The problem is as follows:
A certain serum protein is under research for its optical properties in a medical laboratory in Taichung. The results shown a circumference whose points $A$, $B$, $C$, $D$ and $E$ represent the atoms of the protein crystal. In order to find the protein's optical properties a technician uses a set of beams which draw lines and form angles in the circumference. One beam is tangent to the circumference, while the others drawn an angle labeled as $\omega$ which are congruent. What would be the angle represented by $\phi$?
The given alternatives in my book are:
$\begin{array}{ll} 1.& 36^{\circ} \\ 2.& 45^{\circ} \\ 3.& 53^{\circ} \\ 4.& 72^{\circ} \\ 5.& 108^{\circ} \\ \end{array}$
What I tried to do is to draw the known information in the sketch as shown below.
Since the line (beam) is tangent to the circumference, then this should make a $180^{\circ}$ angle with it. So I assumed all the $\omega$ angles cover the whole tangent beam colored with blueberry therefore:
$\omega+\omega+\omega+\omega+\omega=180^{\circ}$
$5\omega=180$
$\omega=\frac{180}{5}=36^{\circ}$
Then I traced a chord between $CD$ and from then the other identity which I could identify was that the arc given between $\overset{\frown}{AED}$ covers the angle on $\angle ABD$ and $\angle ACD$ therefore:
$\angle ABD = \angle ACD$
Now the part where I'm still doubtful is if there was a way to prove that $\angle ADB = \angle BAD = \angle CDB$ ?
The only thing that I could come up with was to establish that the segment $AB = CD$. But this is which I don't know if its right. By doing this triangle congruence can be used and state that the angles mentioned earlier are the same, but again I don't know if that's right.
Assuming that what I did was okay, the rest would be just using the triangle formula for the sum of its interior angles as follows:
$2\omega + \phi + \omega = 180^{\circ}$
$3\omega\left(36^{\circ}\right)+\phi=180^{\circ}$
$\phi=180-108=72^{\circ}$
Which correspond to the fourth alternative. But as mentioned I'm not very sure if what I did was the right thing. Therefore. Can somebody help me with this and clear out my doubts?.
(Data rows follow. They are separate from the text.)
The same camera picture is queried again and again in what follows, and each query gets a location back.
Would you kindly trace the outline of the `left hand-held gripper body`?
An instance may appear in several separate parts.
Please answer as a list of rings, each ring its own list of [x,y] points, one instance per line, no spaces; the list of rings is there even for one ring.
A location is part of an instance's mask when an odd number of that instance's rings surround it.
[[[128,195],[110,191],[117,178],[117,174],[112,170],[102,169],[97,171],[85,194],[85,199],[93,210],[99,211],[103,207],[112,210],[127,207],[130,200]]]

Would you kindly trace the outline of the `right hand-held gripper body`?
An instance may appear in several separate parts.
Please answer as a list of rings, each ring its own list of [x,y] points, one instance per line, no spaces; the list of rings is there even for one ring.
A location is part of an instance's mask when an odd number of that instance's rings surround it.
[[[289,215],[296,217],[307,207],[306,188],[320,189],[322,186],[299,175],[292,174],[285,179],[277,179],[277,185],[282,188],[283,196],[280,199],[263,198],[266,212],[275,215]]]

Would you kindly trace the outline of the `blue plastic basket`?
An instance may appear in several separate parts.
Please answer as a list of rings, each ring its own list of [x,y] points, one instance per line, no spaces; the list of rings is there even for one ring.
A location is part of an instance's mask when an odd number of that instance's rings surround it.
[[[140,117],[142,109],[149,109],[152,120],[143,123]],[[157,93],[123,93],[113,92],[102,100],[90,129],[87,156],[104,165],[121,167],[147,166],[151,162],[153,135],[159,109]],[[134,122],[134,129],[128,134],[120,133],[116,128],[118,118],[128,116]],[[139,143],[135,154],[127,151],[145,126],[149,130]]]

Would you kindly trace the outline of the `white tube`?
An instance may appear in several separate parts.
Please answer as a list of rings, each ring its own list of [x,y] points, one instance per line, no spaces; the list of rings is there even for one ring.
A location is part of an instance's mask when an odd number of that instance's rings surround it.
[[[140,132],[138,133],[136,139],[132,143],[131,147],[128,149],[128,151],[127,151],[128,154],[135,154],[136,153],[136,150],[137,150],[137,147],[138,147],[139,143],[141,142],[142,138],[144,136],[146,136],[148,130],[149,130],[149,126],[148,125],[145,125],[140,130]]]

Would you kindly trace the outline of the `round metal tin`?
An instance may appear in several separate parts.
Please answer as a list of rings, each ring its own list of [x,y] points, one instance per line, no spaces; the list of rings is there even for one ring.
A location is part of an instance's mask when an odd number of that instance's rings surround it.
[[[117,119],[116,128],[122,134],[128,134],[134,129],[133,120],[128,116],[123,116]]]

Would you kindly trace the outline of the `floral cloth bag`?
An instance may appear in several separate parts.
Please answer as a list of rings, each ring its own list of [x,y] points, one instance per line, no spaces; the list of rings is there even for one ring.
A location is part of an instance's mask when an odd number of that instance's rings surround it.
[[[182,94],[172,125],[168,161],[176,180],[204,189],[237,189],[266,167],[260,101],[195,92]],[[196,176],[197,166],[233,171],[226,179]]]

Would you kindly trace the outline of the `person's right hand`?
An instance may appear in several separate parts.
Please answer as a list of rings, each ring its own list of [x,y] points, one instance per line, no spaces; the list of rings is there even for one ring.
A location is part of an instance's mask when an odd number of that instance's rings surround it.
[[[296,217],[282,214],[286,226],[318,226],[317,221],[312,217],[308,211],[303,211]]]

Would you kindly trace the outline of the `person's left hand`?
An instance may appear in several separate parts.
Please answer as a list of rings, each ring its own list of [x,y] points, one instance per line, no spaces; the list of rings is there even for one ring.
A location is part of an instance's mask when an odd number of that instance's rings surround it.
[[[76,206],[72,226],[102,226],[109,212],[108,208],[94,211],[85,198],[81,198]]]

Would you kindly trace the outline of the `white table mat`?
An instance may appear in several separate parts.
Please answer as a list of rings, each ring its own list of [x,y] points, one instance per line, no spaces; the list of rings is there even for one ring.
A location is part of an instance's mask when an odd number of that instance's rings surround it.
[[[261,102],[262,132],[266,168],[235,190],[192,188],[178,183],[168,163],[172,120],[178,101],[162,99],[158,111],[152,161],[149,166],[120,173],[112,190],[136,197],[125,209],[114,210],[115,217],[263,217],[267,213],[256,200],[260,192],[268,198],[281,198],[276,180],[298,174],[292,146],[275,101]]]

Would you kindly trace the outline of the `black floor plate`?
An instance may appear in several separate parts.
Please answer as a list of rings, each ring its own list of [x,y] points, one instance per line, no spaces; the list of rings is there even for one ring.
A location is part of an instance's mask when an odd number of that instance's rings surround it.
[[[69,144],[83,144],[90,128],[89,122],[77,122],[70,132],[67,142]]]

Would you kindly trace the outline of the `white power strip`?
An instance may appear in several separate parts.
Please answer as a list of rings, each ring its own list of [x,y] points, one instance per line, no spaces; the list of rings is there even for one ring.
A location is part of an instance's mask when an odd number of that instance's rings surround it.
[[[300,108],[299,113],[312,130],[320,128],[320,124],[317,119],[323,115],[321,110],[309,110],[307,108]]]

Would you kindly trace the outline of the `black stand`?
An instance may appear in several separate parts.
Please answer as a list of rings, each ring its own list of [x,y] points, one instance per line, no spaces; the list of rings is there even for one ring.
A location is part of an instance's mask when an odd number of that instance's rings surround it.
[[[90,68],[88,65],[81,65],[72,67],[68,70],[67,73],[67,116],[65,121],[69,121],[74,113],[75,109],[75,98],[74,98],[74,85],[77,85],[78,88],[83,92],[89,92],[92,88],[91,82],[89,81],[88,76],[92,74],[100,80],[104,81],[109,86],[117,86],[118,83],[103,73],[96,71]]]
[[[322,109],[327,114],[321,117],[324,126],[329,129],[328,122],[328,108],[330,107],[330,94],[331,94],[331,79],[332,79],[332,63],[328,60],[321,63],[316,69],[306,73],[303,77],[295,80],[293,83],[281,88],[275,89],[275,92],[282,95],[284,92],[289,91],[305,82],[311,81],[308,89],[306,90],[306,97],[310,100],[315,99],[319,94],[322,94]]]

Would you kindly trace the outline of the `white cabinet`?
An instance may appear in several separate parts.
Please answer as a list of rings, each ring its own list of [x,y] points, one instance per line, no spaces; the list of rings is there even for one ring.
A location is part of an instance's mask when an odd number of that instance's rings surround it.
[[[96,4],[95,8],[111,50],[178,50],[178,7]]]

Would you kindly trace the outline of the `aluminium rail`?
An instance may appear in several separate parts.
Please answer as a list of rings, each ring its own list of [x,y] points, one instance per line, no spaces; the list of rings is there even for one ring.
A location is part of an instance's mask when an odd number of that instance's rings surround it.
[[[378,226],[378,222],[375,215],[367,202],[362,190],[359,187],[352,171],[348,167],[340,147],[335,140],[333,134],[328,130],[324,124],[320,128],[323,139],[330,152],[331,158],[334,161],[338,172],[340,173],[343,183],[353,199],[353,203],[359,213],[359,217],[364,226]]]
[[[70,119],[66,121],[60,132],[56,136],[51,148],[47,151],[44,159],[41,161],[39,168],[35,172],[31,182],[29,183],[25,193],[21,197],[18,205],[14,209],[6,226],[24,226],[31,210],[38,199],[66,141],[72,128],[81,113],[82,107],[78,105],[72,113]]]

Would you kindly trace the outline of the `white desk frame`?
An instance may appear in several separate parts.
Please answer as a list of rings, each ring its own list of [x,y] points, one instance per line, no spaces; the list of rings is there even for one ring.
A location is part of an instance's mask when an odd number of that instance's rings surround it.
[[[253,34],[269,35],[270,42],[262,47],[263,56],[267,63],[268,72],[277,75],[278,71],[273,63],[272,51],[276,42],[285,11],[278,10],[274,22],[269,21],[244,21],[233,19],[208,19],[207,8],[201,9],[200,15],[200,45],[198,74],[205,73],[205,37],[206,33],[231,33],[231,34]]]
Good try! The solution you get is actually correct, but I think the path you took is not flawed.
I agree with your calculation of $\omega = 36^\circ$ and indeed $\angle ABD = \angle ACD=\varphi$.
Now the answer to your question is no, $\angle ADB $ and $\angle BAD$ are different, but I think you know that yourself. You now say that you can establish $AB = CD$. How do you justify this? Later, this turns out to be correct, but I can not find a justification for that just now.
Instead you can use the symmetry of the situation to see that $\overline{AC}=\overline{AD}$, (for a rigorous proof of this fact, see Lemma at the end.) Now the triangle $ADC$ is an isosceles triangle and thus $\angle ACD = \angle ADC$.
Now you can see that $$ \omega + 2 \varphi = 180^{\circ}, $$ and thus indeed $\varphi = 72^{\circ}$.
Lemma: Let $A, C, D$ be three points on a circle with $\angle MAC = \angle MAD$. Then $\overline{AC} = \overline{AD}$.
Proof Consider the following image.
The triangles $AMC$ and $AMD$ are isosceles, since two of their sides have length $r$. Thus the green angles are are congruent to the blue angles, i.e. $\angle MAC = \angle MAD = \angle MCA = \angle MDA$. Since two angles in the triangles $AMC$, $AMD$ are congruent, all three are congruent, and thus the triangles are congruent and $\overline{AC} = \overline{AD}$.